The problem
Each line below must be reproduced exactly, though the pictures are to be dropped.

Data extract
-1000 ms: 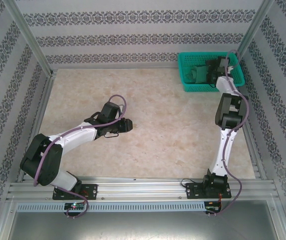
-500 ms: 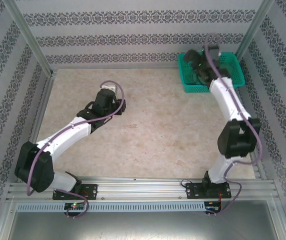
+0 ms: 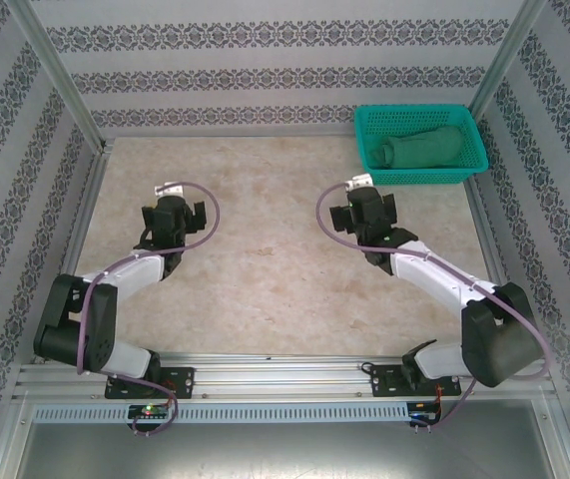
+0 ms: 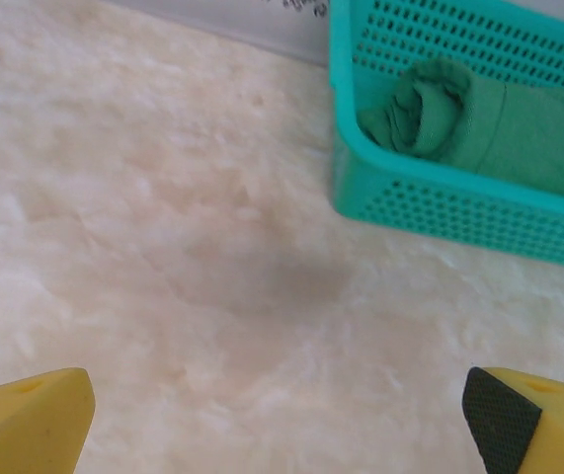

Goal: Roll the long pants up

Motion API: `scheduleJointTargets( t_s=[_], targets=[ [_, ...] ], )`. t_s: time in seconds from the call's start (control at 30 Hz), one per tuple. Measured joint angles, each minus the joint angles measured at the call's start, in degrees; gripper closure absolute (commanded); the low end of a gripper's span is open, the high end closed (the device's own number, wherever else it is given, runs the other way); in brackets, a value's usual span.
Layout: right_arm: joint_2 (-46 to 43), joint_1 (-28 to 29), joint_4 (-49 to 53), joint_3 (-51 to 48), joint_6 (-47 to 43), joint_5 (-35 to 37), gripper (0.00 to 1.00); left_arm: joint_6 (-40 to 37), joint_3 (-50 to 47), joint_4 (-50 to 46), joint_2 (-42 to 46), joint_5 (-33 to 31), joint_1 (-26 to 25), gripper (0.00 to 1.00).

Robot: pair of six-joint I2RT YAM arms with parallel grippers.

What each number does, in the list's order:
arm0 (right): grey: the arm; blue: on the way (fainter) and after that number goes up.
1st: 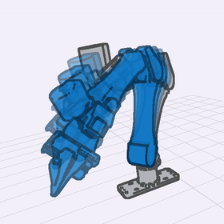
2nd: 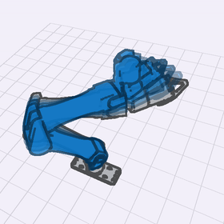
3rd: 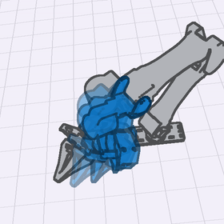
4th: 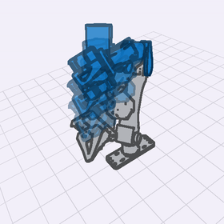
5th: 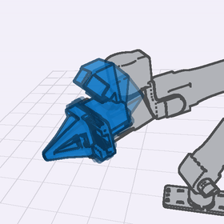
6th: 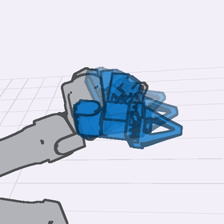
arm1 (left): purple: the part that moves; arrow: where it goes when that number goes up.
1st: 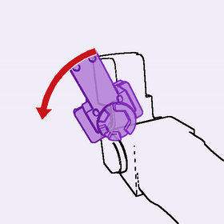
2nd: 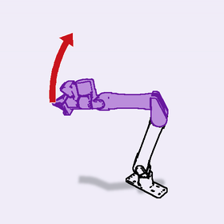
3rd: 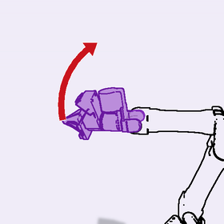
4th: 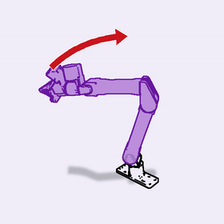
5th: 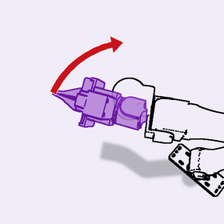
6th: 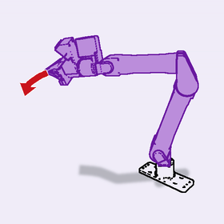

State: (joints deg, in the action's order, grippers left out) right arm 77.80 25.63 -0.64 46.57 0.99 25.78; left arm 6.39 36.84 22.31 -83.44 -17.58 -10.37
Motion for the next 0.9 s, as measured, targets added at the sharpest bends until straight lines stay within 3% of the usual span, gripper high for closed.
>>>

Answer box
-1000 ms: 
-500 ms: 
+0 ms: 
+0 ms: 

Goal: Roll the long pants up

Motion API: `scheduleJointTargets( t_s=[_], targets=[ [_, ...] ], )`. t_s: time in seconds from the call's start (control at 30 Hz), one per tuple. Measured joint angles, each minus the joint angles measured at the call's start, in degrees; gripper closure absolute (commanded); the low end of a gripper's span is open, the high end closed (the device's own number, wherever else it is given, runs the other way); in brackets, a value's usual span.
Layout: right_arm: joint_2 (-46 to 43), joint_1 (-28 to 29), joint_4 (-49 to 53), joint_3 (-51 to 48), joint_6 (-47 to 43), joint_5 (-35 to 37), gripper (0.00 to 1.00); left_arm: joint_6 (-40 to 37), joint_3 (-50 to 47), joint_4 (-50 to 46), joint_2 (-42 to 46), joint_5 (-33 to 31), joint_1 (-26 to 25), gripper (0.00 to 1.00).

Robot: pair of six-joint I2RT YAM arms with parallel grippers.

What each number does, in the list's order:
arm0 (right): grey: the arm; blue: on the way (fainter) and after that number goes up.
1st: 
2nd: 
3rd: 
4th: 
5th: 
6th: 
arm1 (left): purple: the part that moves; arrow: where it goes when that number goes up.
1st: 
2nd: 
3rd: 
4th: 
5th: 
6th: 

State: (joints deg, in the action's order, grippers left out) right arm 77.80 25.63 -0.64 46.57 0.99 25.78; left arm 6.39 36.84 22.31 -83.44 -17.58 -10.37
Motion for the next 0.9 s, as measured, targets added at the sharpest bends until straight lines stay within 3% of the usual span, gripper high for closed.
>>>

That concludes the exercise.